Les grandes manoeuvres reprennent dans l’univers du haut rendement. Ce lundi, la société de capital-investissement européenne Bridgepoint a fait son entrée officielle à la Bourse de Londres (LSE), et ne cache pas ses ambitions : si elle passe à la vitesse supérieure, c’est pour mettre la main sur des équipes rivales. Son introduction lui a offert une nouvelle monnaie d’échange pour les attirer, qu’il s’agisse de titres ou des capitaux levés à cette occasion.

De quoi figurer en bonne place dans la course à la taille que se livre le secteur, surtout en Europe. « La prime des investisseurs va aux grands acteurs, comme Bridgepoint, ou [à des acteurs] hyperspécialisés.
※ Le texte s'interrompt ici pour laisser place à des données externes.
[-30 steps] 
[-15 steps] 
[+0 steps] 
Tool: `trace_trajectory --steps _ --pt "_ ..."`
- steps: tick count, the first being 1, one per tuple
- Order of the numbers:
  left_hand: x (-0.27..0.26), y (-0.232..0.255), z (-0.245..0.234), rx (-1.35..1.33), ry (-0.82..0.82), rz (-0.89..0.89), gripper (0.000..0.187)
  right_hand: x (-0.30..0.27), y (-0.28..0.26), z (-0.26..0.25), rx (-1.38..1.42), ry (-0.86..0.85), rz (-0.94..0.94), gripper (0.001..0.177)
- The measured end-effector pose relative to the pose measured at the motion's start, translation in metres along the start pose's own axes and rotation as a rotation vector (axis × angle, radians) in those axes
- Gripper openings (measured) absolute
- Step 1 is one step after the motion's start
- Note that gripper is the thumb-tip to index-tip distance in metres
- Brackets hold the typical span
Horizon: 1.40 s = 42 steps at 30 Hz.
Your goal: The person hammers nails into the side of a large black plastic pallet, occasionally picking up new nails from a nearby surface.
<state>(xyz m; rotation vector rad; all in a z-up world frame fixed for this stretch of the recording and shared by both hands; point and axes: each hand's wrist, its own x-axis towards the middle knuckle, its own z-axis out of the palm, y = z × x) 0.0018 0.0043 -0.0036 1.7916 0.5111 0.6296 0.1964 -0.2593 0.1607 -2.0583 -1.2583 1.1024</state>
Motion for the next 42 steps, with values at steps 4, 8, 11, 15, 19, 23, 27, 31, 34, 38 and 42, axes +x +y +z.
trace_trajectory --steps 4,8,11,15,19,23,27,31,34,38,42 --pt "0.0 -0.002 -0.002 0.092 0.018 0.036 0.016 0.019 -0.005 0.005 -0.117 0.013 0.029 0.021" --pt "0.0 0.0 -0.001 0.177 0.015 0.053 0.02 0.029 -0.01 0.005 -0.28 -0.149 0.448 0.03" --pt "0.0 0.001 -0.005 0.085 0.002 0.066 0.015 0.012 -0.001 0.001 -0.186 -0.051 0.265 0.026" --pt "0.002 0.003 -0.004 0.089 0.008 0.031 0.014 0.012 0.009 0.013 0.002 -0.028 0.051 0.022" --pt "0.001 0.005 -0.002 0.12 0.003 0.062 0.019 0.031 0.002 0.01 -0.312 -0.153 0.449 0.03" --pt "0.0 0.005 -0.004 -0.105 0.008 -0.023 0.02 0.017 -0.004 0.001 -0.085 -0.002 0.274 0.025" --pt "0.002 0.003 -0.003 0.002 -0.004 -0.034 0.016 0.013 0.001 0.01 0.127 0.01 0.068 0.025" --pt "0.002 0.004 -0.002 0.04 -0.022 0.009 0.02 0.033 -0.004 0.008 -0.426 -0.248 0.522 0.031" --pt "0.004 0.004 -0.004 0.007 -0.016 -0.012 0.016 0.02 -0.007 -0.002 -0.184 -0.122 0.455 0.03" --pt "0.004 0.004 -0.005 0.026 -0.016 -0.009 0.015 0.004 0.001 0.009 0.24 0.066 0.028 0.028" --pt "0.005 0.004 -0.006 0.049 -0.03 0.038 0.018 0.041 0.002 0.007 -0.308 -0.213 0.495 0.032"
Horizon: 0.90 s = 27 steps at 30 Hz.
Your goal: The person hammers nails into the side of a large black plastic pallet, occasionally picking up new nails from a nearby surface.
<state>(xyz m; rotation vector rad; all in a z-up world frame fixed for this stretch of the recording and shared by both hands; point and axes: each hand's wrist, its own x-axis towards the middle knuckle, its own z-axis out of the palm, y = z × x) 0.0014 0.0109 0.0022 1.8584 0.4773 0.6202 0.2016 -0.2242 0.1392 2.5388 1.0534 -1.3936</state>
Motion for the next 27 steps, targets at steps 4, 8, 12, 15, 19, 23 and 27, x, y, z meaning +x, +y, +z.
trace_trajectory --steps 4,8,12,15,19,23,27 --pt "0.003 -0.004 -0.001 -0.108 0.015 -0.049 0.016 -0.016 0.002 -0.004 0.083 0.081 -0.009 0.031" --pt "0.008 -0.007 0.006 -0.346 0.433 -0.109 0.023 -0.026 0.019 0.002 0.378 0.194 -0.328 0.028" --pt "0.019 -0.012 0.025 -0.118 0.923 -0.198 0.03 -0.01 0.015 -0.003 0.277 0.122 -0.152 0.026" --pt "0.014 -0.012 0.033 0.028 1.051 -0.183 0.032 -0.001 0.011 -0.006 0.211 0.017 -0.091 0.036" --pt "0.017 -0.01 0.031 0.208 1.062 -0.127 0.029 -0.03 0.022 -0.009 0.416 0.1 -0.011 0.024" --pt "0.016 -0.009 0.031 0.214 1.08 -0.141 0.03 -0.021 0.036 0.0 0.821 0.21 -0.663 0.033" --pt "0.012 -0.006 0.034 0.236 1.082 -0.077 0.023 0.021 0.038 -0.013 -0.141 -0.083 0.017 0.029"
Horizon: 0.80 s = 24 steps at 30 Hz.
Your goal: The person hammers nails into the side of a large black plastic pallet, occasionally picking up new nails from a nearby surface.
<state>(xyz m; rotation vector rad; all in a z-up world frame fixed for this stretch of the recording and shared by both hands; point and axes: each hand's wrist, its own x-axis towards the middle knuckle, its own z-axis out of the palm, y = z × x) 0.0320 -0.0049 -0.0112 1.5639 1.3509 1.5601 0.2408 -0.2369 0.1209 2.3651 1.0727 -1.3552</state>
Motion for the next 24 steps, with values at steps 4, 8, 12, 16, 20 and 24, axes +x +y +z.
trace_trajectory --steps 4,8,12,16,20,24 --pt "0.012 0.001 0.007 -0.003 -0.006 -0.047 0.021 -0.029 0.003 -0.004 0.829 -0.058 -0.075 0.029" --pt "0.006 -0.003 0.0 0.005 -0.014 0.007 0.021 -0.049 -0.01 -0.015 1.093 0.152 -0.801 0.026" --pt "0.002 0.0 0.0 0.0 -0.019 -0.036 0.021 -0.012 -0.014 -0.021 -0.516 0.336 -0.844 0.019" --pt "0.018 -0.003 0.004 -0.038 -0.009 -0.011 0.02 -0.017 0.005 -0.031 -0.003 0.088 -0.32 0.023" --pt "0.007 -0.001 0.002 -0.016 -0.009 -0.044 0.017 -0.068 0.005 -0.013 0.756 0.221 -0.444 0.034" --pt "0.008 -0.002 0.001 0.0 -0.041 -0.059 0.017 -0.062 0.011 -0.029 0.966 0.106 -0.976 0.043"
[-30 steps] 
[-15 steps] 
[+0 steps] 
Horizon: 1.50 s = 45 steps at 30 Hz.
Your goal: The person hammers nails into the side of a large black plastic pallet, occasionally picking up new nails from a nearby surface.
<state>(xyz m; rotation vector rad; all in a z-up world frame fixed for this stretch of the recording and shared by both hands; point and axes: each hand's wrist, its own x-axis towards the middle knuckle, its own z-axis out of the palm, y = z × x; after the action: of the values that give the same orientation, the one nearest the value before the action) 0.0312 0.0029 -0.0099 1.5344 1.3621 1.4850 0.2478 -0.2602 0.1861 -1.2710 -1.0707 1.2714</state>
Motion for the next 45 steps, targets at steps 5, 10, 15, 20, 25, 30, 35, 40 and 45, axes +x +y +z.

Cette introduction en Bourse va accélérer notre stratégie de croissance par acquisitions, sur de nouvelles adjacences comme les infrastructures ou l’immobilier », déclare Frédéric Pescatori, associé et responsable pour la France et l’Europe du Sud dans la société de capital-investissement.

Tous les salariés actionnaires

D’autres maisons devraient lui emboîter le pas : le fonds français Antin (15 milliards d’euros d’actifs) envisage de s’introduire à Paris, de même que le franco-américain L Catterton (28 milliards de dollars d’actifs), ainsi que TPG aux Etats-Unis, sans compter les rumeurs visant d’autres acteurs.

L’arrivée de Bridgepoint a été largement saluée sur le LSE : le titre grimpait de plus de 4 % le matin à 503,5 pence. La semaine dernière, le cours avait déjà pris plus de 23 % par rapport au prix d’introduction (350 pence) fixé lors du placement auprès des investisseurs.

Dans un environnement de taux bas, Bridgepoint profite de l’appétit des marchés pour les rendements potentiellement offerts par le non-coté. Tous les grands fonds à avoir sauté le pas, de l’américain Blackstone au suédois EQT – dernier acteur en date coté en Europe – se situent à leur plus haut historique en Bourse.

Ce démarrage en fanfare est aussi une bonne nouvelle pour les 300 salariés de Bridgepoint, qui tous deviennent actionnaires (à plus de 13 %) contre la moitié auparavant. Selon Bloomberg, 166 membres de la firme, dont Frédéric Pescatori, ont en outre cédé en partie leurs titres pour 380 millions de livres (445 millions d’euros) dans l’opération.

Avec ses 27 milliards d’euros d’actifs, Bridgepoint anticipait une valorisation de 2,88 milliards de livres (3,36 milliards d’euros) sur la base de son cours initial d’introduction. Ce sera donc nettement plus. Il doit lever au total 907 millions de livres dans cette opération, selon Bloomberg. De quoi lui donner les moyens de franchir, à terme, son objectif : la barre des 50 milliards d’euros d’actifs.

Valorisations élevées

En trente ans, la firme s’est déployée dans six stratégies, de l’investissement dans les PME européennes aux opportunités en crédit. En 2014, elle a repris en France à Edmond de Rothschild une équipe d’investissement dans les petites entreprises. Mais le coup d’accélérateur est venu avec l’entrée du fonds américain Dyal au capital de sa société de gestion en 2018. Ce qui lui a permis de racheter en 2020 les activités de crédit d’un de ses concurrents, EQT (5,6 milliards d’euros d’actifs en crédit), métier en plein essor avec la crise.

L’introduction en Bourse va aussi donner à Bridgepoint un coup d’accélérateur à ses levées de fonds. La prochaine génération de son fonds amiral dans les PME, qui a généré jusqu’à présent 12 à 18 % de taux de rendement annuel net, est en cours de levée et doit atteindre, selon des sources de marché, 7 milliards d’euros. Un chiffre que Frédéric Pescatori se refuse à confirmer.

Changer d’échelle ne l’amènera pas à changer de cible, à savoir les PME valorisées jusqu’à 1 milliard d’euros. « Nous faisons plus d’investissements par fonds que la plupart de nos concurrents », souligne l’associé. Pour autant, ajoute-t-il, « il faut rester prudent sur sa stratégie d’expansion comme sur les investissements aujourd’hui, car les valorisations sont élevées », dit-il.